Bereit - und dazu offenbar auch noch vollkommen abgebrüht. Bei einem Überfall auf eine Parfümerie erbeutete der 28-Jährige nicht nur mehrere Tausend Euro, sondern nahm sich auch noch die Zeit, zwei Parfüms auszusuchen. "Ich bekam 'Hugo Boss', das mochte ich", verrät Milos O. "Ich hatte einen Tag zuvor Geburtstag." Sein Onkel habe "Angel" geschenkt bekommen. Jozef T. habe gewusst, dass sein Lebensgefährte diesen Duft besonders mag.

Offenbar hat es nicht nur dem 36-Jährigen, sondern auch seinem Partner gefallen.
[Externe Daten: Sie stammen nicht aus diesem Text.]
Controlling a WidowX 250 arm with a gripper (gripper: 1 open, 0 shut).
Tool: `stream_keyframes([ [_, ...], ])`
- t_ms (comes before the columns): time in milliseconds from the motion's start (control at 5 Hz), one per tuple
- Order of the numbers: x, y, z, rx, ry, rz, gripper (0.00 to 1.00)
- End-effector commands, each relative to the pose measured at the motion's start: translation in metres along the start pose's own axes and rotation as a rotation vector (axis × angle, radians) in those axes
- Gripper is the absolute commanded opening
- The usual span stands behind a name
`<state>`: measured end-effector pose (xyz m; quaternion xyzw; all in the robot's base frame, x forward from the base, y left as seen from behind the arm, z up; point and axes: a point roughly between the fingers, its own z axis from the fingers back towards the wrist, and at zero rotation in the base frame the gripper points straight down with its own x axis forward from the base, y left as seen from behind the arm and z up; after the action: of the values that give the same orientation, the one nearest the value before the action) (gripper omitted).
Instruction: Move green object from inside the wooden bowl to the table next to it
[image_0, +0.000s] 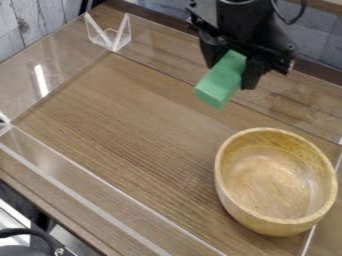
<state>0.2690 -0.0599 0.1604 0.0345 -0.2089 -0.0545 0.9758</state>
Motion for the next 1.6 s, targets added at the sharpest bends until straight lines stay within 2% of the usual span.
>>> stream_keyframes([
  [0,0.006,0.0,0.012,0.011,-0.043,0.037,0.0],
  [400,-0.004,-0.003,0.03,-0.02,-0.052,-0.018,0.0],
  [800,-0.009,-0.016,0.026,0.03,-0.041,0.088,0.0],
  [1000,-0.022,-0.019,0.023,0.03,-0.037,0.097,0.0],
  [1200,-0.026,-0.008,0.02,0.044,-0.041,0.124,0.0],
  [1400,-0.029,-0.007,0.016,0.048,-0.046,0.145,0.0],
])
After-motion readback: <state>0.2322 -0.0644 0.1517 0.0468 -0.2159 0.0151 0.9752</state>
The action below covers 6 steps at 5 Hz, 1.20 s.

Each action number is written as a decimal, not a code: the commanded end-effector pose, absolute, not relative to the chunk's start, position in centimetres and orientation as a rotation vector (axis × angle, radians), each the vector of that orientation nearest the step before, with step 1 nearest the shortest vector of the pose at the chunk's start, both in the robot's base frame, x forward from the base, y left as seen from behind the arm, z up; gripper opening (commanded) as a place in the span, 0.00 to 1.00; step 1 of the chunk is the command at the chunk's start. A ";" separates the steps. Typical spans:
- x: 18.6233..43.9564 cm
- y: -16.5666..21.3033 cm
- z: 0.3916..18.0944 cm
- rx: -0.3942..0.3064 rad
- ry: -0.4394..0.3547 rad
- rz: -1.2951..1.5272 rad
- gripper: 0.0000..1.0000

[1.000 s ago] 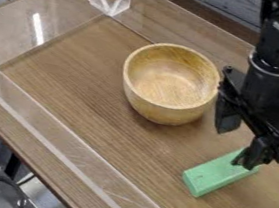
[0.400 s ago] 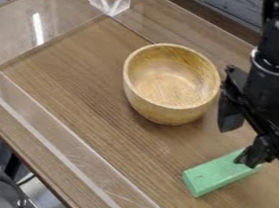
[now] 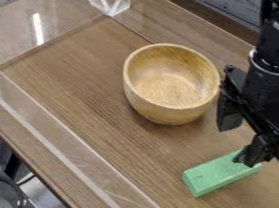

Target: Remove the green block from inside the brown bowl and put it on the table

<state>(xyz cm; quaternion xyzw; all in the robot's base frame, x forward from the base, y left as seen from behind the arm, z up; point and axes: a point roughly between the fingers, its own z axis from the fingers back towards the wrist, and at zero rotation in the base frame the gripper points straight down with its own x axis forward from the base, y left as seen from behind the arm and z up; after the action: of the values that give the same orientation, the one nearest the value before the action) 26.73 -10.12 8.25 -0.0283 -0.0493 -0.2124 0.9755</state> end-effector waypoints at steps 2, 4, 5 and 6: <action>28.2 -10.2 9.6 -0.062 -0.161 -0.425 1.00; 28.3 -10.1 9.3 -0.060 -0.160 -0.425 1.00; 28.4 -10.1 9.2 -0.059 -0.159 -0.425 1.00; 28.4 -10.0 9.2 -0.059 -0.159 -0.425 1.00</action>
<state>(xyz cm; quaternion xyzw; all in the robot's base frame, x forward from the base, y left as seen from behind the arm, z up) 27.08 -9.93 7.61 -0.0266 -0.0475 -0.2146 0.9752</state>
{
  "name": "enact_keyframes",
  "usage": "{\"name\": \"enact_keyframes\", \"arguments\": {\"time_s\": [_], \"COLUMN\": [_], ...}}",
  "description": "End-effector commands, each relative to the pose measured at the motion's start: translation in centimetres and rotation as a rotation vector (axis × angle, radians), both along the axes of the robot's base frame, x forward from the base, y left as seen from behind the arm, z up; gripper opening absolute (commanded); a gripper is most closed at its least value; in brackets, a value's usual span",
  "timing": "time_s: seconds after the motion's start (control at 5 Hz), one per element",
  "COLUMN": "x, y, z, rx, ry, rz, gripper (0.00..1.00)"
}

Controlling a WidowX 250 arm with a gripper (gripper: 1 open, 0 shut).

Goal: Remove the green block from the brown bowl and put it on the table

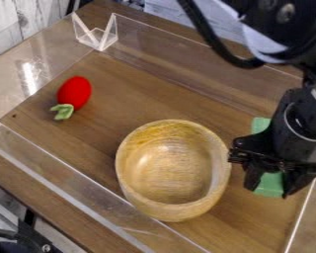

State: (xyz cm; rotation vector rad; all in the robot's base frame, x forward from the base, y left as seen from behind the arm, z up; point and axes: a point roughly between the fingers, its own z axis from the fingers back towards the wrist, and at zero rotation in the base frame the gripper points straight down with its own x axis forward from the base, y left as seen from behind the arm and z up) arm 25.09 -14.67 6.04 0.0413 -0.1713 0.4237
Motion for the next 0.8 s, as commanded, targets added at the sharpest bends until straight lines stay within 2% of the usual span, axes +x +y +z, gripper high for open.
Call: {"name": "enact_keyframes", "arguments": {"time_s": [0.0, 0.6], "x": [0.81, 0.7], "y": [-0.89, -0.86], "z": [2.6, 2.41], "rx": [-0.025, 0.002], "ry": [-0.073, -0.085], "rz": [-0.018, -0.039], "gripper": [0.0, 0.0]}}
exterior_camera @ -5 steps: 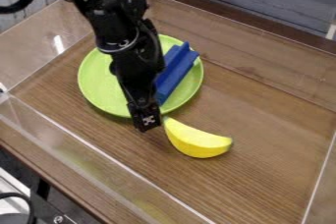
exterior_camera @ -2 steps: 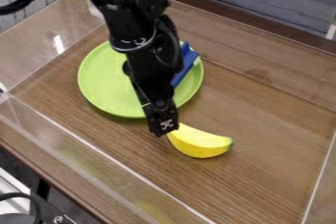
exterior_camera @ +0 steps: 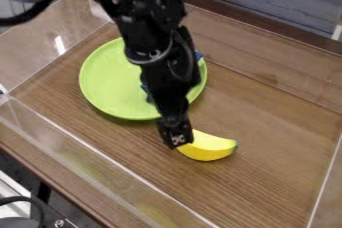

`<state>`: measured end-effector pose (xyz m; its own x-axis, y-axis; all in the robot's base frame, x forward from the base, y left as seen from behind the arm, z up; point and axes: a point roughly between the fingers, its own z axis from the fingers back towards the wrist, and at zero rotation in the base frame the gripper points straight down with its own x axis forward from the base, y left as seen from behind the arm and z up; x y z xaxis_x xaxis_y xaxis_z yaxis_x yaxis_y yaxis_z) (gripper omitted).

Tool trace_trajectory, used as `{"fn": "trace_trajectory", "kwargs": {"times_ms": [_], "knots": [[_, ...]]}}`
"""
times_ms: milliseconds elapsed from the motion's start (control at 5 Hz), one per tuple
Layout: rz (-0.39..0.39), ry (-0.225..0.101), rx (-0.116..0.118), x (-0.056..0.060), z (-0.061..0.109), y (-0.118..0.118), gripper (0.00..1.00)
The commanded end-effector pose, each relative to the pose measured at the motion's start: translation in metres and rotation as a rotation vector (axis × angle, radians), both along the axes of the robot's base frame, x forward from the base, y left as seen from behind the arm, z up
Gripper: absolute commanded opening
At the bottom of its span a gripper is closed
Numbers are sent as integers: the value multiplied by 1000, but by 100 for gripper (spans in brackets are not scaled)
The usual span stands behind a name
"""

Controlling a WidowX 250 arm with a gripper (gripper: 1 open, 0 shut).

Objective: Put the banana in the green plate

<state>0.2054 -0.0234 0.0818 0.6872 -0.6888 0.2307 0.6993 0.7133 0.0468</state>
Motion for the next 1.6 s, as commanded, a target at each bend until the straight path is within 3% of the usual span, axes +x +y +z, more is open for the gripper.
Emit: {"fn": "trace_trajectory", "kwargs": {"times_ms": [0,400,800,1200,1400], "knots": [[-70,-26,1,4,-14,-6,100],[-122,-43,6,16,-6,-24,100],[-38,-53,-1,28,-12,-17,100],[71,-55,-6,61,-22,-22,100],[50,-53,-8,56,-25,-17,100]]}}
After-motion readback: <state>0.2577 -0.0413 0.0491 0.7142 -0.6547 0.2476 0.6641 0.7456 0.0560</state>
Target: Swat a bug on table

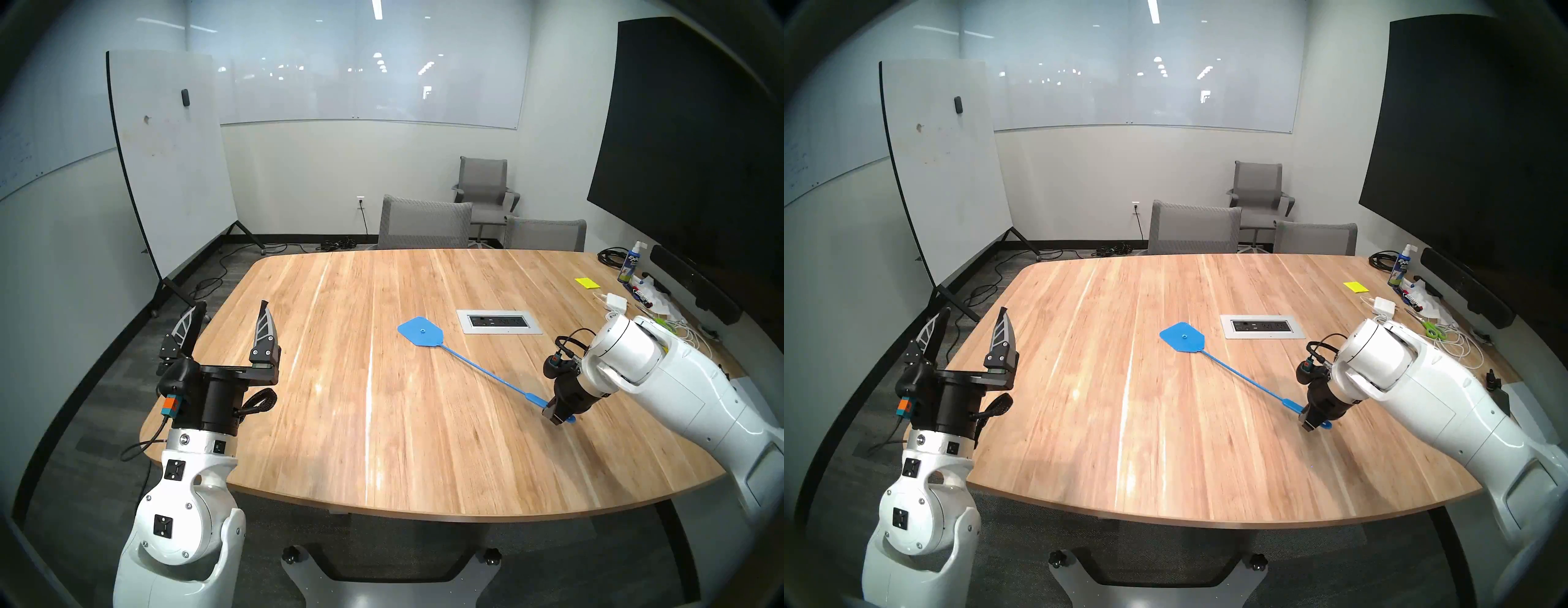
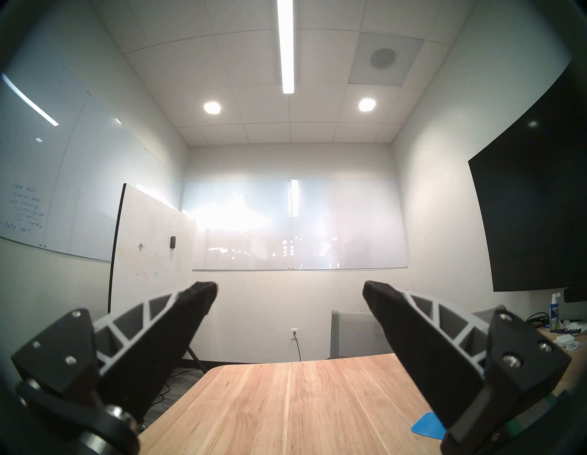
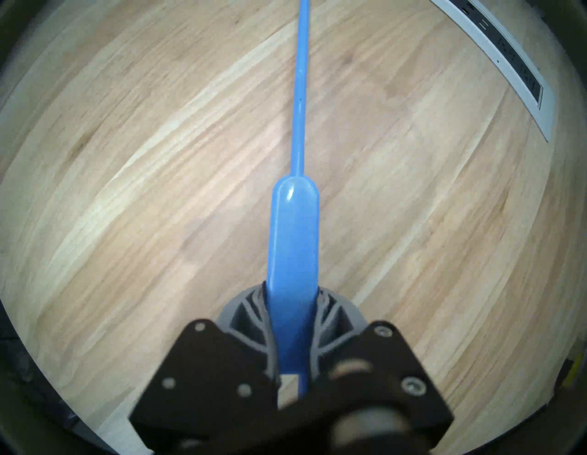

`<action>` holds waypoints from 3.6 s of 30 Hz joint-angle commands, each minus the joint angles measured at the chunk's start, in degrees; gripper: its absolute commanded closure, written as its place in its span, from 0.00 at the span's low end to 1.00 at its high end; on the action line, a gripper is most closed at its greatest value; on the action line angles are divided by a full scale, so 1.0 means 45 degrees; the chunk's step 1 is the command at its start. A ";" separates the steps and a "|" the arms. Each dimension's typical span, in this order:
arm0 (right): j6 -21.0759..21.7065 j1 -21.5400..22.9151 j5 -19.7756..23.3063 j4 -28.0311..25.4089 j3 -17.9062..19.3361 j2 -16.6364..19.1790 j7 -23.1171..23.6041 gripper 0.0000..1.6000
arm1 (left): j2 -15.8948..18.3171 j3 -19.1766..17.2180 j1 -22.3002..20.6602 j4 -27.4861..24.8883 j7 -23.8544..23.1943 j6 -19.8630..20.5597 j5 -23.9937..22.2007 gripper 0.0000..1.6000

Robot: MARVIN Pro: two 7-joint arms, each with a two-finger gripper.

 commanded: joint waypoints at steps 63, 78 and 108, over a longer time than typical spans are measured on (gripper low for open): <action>-0.0024 -0.0139 0.0561 -0.1531 0.0546 0.1690 -0.0073 1.00 | 0.0006 0.0018 0.0020 -0.0259 -0.0015 -0.0025 0.0006 0.00; -0.0024 -0.0333 0.1794 -0.1874 0.2092 0.2230 0.0058 1.00 | 0.0006 0.0018 0.0019 -0.0258 -0.0015 -0.0026 0.0006 0.00; -0.1821 -0.4960 0.5096 -0.0542 0.5263 0.5161 -0.0181 1.00 | 0.0005 0.0019 -0.0005 -0.0225 -0.0015 -0.0043 0.0006 0.00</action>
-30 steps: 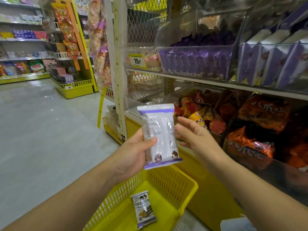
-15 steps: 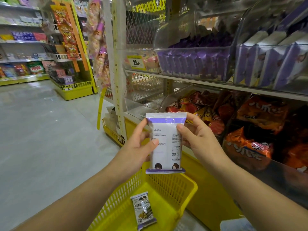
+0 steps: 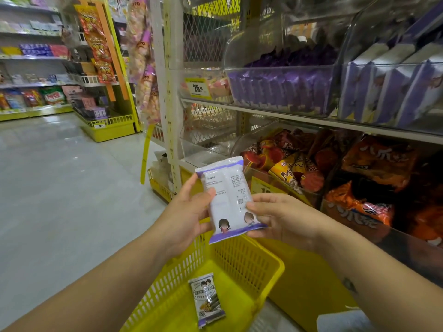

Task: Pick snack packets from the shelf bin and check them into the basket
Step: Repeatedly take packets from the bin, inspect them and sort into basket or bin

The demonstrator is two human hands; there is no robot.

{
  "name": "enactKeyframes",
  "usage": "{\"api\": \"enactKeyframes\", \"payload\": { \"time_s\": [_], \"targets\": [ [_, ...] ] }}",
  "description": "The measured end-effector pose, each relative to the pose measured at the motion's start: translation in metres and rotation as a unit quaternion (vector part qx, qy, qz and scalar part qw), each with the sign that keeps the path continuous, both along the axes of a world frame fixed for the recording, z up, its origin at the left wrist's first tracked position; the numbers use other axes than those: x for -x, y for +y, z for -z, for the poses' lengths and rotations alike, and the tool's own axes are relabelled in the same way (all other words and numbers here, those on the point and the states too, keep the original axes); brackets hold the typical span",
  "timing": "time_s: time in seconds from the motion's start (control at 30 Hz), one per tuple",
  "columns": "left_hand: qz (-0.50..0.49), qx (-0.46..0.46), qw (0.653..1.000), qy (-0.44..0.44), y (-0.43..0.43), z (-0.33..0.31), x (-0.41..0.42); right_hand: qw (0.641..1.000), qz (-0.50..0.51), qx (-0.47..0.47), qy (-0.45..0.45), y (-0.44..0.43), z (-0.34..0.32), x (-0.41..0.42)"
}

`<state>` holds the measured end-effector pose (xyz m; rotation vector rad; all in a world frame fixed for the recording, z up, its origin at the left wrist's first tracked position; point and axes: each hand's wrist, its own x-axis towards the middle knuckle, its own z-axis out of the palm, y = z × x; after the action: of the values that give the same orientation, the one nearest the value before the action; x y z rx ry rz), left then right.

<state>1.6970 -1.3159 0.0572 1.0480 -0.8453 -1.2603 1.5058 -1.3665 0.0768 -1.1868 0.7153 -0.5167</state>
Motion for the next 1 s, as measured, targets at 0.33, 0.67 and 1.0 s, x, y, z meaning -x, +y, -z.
{"api": "enactKeyframes", "payload": {
  "time_s": [0.33,0.67,1.0],
  "targets": [
    [0.089,0.010,0.976,-0.199,0.008,0.003,-0.001,0.997,0.065,0.004,-0.037,0.001,-0.004,0.001],
    [0.010,0.126,0.935,-0.330,0.005,0.013,0.012,0.994,0.076,0.035,-0.072,0.008,0.000,-0.007],
    [0.059,0.074,0.915,-0.392,0.009,0.010,0.012,0.980,0.131,0.151,0.006,0.010,0.000,-0.009]
  ]
}}
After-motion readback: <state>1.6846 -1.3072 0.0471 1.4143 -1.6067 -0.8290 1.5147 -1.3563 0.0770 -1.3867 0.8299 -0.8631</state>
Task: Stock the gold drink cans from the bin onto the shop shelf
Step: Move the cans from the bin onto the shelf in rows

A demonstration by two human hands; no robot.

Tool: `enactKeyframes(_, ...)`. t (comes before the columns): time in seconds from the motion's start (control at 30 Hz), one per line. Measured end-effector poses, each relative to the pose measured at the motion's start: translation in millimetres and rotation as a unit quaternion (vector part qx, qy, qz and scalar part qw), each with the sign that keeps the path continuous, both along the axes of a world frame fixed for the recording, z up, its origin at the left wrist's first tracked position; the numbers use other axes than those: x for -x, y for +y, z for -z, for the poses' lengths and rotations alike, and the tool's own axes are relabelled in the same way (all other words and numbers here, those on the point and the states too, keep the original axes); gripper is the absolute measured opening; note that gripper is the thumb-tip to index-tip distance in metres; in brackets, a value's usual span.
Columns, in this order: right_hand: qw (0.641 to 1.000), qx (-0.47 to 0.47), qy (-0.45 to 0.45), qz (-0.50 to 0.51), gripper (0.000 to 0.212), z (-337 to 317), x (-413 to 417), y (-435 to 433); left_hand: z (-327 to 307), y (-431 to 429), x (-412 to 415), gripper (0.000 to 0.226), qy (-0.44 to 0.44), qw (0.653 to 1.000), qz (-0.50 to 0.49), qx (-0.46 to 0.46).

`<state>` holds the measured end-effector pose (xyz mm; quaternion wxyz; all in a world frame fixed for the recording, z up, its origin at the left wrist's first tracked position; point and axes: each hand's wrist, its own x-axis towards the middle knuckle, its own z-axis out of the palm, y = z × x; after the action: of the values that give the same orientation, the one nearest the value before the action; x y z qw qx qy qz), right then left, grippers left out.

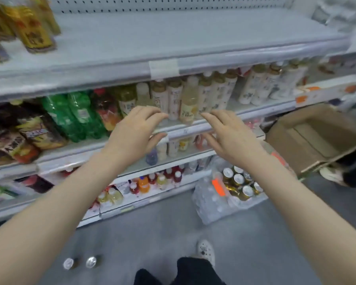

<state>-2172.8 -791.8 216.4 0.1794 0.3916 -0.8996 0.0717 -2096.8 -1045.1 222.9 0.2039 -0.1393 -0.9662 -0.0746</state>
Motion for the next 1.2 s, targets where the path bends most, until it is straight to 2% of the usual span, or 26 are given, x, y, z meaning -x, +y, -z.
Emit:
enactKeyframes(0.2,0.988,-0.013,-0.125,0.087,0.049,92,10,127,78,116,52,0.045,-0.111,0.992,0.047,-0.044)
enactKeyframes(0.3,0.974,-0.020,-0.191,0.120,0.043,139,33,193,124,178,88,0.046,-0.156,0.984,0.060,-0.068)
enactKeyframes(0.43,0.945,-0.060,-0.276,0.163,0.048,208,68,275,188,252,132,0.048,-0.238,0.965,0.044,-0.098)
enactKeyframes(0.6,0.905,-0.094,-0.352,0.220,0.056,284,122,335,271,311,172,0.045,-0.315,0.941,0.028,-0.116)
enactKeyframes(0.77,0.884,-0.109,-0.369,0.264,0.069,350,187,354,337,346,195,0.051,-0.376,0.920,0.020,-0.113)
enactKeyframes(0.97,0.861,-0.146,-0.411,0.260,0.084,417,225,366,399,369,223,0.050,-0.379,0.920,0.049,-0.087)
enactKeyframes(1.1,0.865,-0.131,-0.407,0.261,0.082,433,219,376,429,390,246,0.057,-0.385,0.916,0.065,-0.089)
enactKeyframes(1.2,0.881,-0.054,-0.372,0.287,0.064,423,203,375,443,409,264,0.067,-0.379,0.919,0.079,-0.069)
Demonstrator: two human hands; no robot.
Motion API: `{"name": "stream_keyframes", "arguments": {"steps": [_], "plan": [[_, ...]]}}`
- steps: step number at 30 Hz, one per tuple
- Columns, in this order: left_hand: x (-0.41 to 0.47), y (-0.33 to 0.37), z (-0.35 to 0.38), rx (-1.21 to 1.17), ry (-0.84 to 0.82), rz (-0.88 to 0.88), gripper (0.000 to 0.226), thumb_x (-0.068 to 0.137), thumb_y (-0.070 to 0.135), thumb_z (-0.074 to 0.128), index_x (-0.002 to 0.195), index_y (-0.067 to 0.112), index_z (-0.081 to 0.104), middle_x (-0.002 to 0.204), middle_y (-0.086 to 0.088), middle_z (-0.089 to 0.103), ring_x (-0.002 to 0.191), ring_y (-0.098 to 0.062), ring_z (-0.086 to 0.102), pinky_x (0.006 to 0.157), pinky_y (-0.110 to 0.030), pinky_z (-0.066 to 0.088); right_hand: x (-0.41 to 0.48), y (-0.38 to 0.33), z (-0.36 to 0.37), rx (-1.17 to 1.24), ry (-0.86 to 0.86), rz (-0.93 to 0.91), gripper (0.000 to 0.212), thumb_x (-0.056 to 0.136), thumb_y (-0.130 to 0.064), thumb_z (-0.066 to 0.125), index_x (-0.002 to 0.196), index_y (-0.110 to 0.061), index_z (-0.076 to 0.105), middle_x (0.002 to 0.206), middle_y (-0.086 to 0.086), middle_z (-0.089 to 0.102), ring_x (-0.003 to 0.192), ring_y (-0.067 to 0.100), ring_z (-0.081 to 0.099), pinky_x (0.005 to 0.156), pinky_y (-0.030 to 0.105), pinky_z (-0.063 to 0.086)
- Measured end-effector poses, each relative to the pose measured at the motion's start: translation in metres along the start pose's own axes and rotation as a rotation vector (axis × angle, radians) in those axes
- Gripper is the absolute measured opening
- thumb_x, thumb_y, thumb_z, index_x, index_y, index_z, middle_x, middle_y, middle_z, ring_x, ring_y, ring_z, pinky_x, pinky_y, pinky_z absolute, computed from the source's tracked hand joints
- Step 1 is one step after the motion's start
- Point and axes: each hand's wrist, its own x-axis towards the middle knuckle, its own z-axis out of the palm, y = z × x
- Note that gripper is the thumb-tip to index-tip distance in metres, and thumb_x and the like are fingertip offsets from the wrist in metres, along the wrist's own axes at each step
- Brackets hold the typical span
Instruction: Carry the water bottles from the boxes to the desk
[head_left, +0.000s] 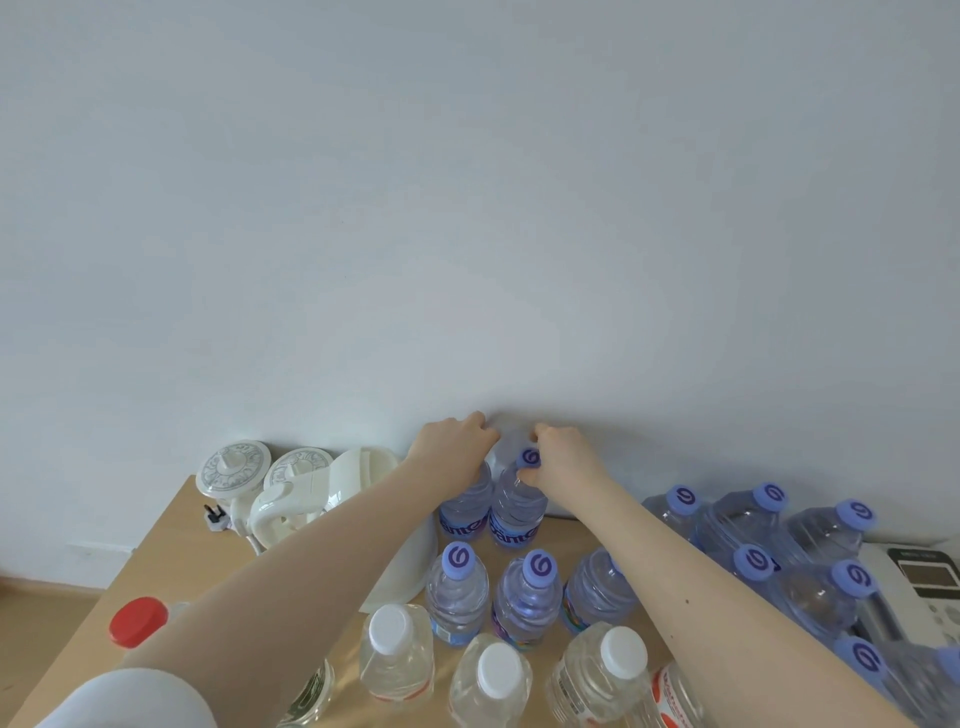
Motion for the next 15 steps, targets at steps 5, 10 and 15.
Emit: {"name": "stream_keyframes", "arguments": {"steps": [5, 10, 15], "plan": [[-0.008, 0.006, -0.018, 0.064, 0.081, 0.010, 0.031, 0.099, 0.026, 0.047, 0.128, 0.015, 0.045, 0.119, -0.005, 0.049, 0.101, -0.025, 0.056, 0.065, -0.031, 0.036, -0.012, 0.011, -0.010, -0.042, 0.065, -0.007, 0.039, 0.094, -0.024, 0.058, 0.128, -0.008, 0.051, 0.117, 0.011, 0.060, 0.102, 0.028, 0.059, 0.072, 0.030, 0.043], [-0.006, 0.028, -0.030, 0.028, 0.149, 0.081, 0.032, 0.099, 0.030, 0.047, 0.128, 0.016, 0.046, 0.121, -0.003, 0.051, 0.106, -0.023, 0.054, 0.067, -0.031, 0.037, -0.038, 0.030, -0.024, -0.113, 0.178, 0.017, 0.040, 0.095, -0.031, 0.054, 0.132, -0.015, 0.052, 0.129, 0.003, 0.057, 0.114, 0.023, 0.055, 0.085, 0.031, 0.044], [0.002, 0.076, -0.042, -0.043, 0.180, 0.209, 0.035, 0.098, 0.032, 0.046, 0.131, 0.018, 0.043, 0.121, -0.003, 0.052, 0.105, -0.024, 0.054, 0.065, -0.032, 0.038, -0.072, 0.071, -0.038, -0.124, 0.269, 0.128, 0.038, 0.096, -0.034, 0.053, 0.130, -0.017, 0.053, 0.126, 0.003, 0.056, 0.115, 0.023, 0.052, 0.087, 0.033, 0.044]]}}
Denn wenige Tage später überfiel Jozef T. erneut eine Parfümerie. Wieder machte er reichlich Beute. Und wieder fiel seine Wahl auf "Angel". Ein Parfüm für Frauen, das dessen Schöpfer mit den Worten bewirbt, es verkörpere "Unschuldsengel und verführerische Diva in einem". Dass er jedenfalls in strafrechtlichem Sinne kein Unschuldsengel ist, räumt Donat B. am Ende selber ein. Auch er sei an den Verbrechen beteiligt gewesen, gibt er zu und verweist auf frühere Vernehmungen. Dort hatte er unter anderem gesagt, die Raubüberfälle seines Lebenspartners seien ihm "peinlich" gewesen. Aber er könne doch nicht die Polizei alarmieren, "um den Mann festzunehmen, der mir am liebsten ist".